▸ WHAT YOU ARE ASKED TO DO: The output should be every line below, retyped exactly, with no images.

[TASK INPUT Boundary: Start]

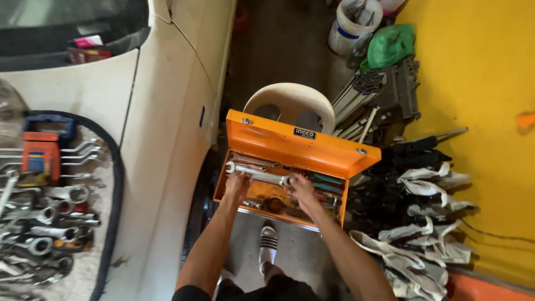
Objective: The person repeatedly picks up wrenches and other hand tools from a mat on a car hood and places them into an open orange toolbox. The person continues transferring tools one by one until the toolbox is filled.
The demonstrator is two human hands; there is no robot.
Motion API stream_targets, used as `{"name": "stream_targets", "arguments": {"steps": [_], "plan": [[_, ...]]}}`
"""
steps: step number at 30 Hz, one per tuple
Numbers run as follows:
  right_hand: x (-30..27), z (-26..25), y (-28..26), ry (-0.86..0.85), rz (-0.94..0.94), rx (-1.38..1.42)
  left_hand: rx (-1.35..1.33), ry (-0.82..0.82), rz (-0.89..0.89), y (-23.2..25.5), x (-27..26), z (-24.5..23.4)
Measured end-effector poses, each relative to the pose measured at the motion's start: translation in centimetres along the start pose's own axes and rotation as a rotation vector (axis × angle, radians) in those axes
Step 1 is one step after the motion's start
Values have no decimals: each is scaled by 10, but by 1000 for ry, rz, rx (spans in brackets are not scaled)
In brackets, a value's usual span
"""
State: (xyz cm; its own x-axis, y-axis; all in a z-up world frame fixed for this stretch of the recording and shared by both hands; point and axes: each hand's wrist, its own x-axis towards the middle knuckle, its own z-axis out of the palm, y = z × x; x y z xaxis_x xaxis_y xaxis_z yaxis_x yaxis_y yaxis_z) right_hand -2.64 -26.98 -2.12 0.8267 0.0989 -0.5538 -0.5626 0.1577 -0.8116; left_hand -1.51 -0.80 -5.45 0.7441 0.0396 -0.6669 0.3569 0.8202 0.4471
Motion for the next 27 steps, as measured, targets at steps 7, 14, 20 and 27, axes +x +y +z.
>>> {"name": "stream_targets", "arguments": {"steps": [7,14,20,27], "plan": [[48,-11,53,79,123,106,38,56,-15,-33,45,-24],[95,-6,82,33,91,56,6,48,10,-45,89,-47],[114,3,97,57,55,-91,-40,208,-59,-40,106,-52],[120,5,97,188,139,-509,138,223,-53,-41,103,-51]]}}
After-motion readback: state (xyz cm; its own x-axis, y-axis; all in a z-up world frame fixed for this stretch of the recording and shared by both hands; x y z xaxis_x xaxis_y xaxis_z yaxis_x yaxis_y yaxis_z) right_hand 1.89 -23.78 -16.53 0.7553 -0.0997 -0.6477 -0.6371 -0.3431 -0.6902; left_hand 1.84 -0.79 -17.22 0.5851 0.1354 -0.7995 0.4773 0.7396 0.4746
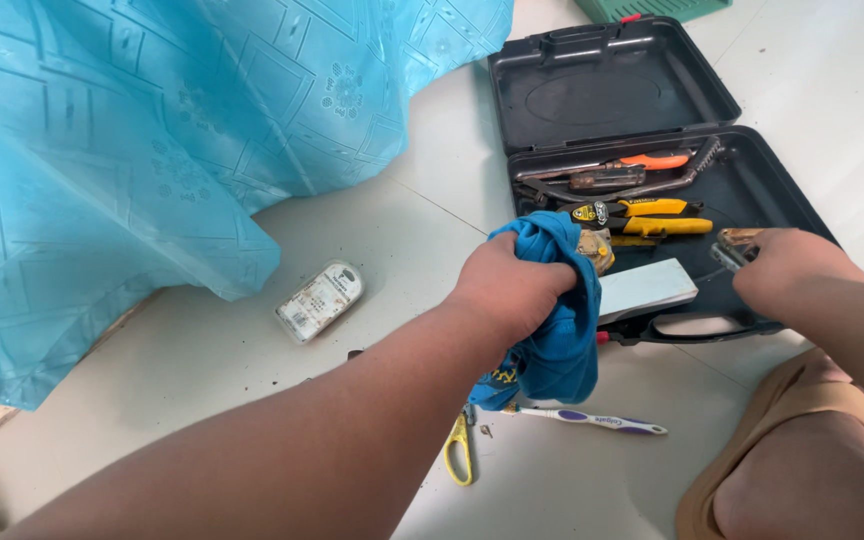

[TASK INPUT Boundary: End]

▸ FINAL ANSWER:
Objective: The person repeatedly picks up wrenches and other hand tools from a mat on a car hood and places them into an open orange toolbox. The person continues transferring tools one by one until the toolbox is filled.
The demonstrator is two human hands; there is no robot.
Motion API stream_targets, used as `{"name": "stream_targets", "arguments": {"steps": [_], "plan": [[_, ...]]}}`
"""
steps: step number at 30 Hz, one per tuple
Numbers run as follows:
  right_hand: x (-30..27), z (-26..25), y (-28..26), ry (-0.86..0.85), rz (-0.94..0.94), rx (-1.38..1.42)
  left_hand: rx (-1.35..1.33), ry (-0.82..0.82), rz (-0.89..0.89), y (-23.2..25.5), x (-27..26), z (-24.5..23.4)
Measured end-effector poses, each relative to the pose measured at the motion's start: translation in centimetres along the start pose's own axes and rotation as a rotation vector (axis × angle, radians) in those axes
Step 1 is one step after the motion's start
Values have no decimals: each is scaled by 10, but by 1000 for ry, rz, rx (spans in brackets are not scaled)
In brackets, a value's usual span
"""
State: (xyz cm; its own x-axis, y-axis; all in a z-up world frame fixed for this stretch of the recording and shared by both hands; point and axes: each hand's wrist, its own x-axis towards the middle knuckle, its own z-axis out of the palm, y = z × x; x y z xaxis_x xaxis_y xaxis_z yaxis_x yaxis_y yaxis_z) right_hand -2.64 -26.98 -2.12 0.8267 0.0989 -0.5538 -0.5626 0.1577 -0.8116; left_hand -1.51 -0.80 -5.45 0.7441 0.0396 -0.6669 0.3569 0.8202 0.4471
Motion for the next 27 steps, as measured, targets at steps 7, 14, 20 and 27, axes +x +y +z.
>>> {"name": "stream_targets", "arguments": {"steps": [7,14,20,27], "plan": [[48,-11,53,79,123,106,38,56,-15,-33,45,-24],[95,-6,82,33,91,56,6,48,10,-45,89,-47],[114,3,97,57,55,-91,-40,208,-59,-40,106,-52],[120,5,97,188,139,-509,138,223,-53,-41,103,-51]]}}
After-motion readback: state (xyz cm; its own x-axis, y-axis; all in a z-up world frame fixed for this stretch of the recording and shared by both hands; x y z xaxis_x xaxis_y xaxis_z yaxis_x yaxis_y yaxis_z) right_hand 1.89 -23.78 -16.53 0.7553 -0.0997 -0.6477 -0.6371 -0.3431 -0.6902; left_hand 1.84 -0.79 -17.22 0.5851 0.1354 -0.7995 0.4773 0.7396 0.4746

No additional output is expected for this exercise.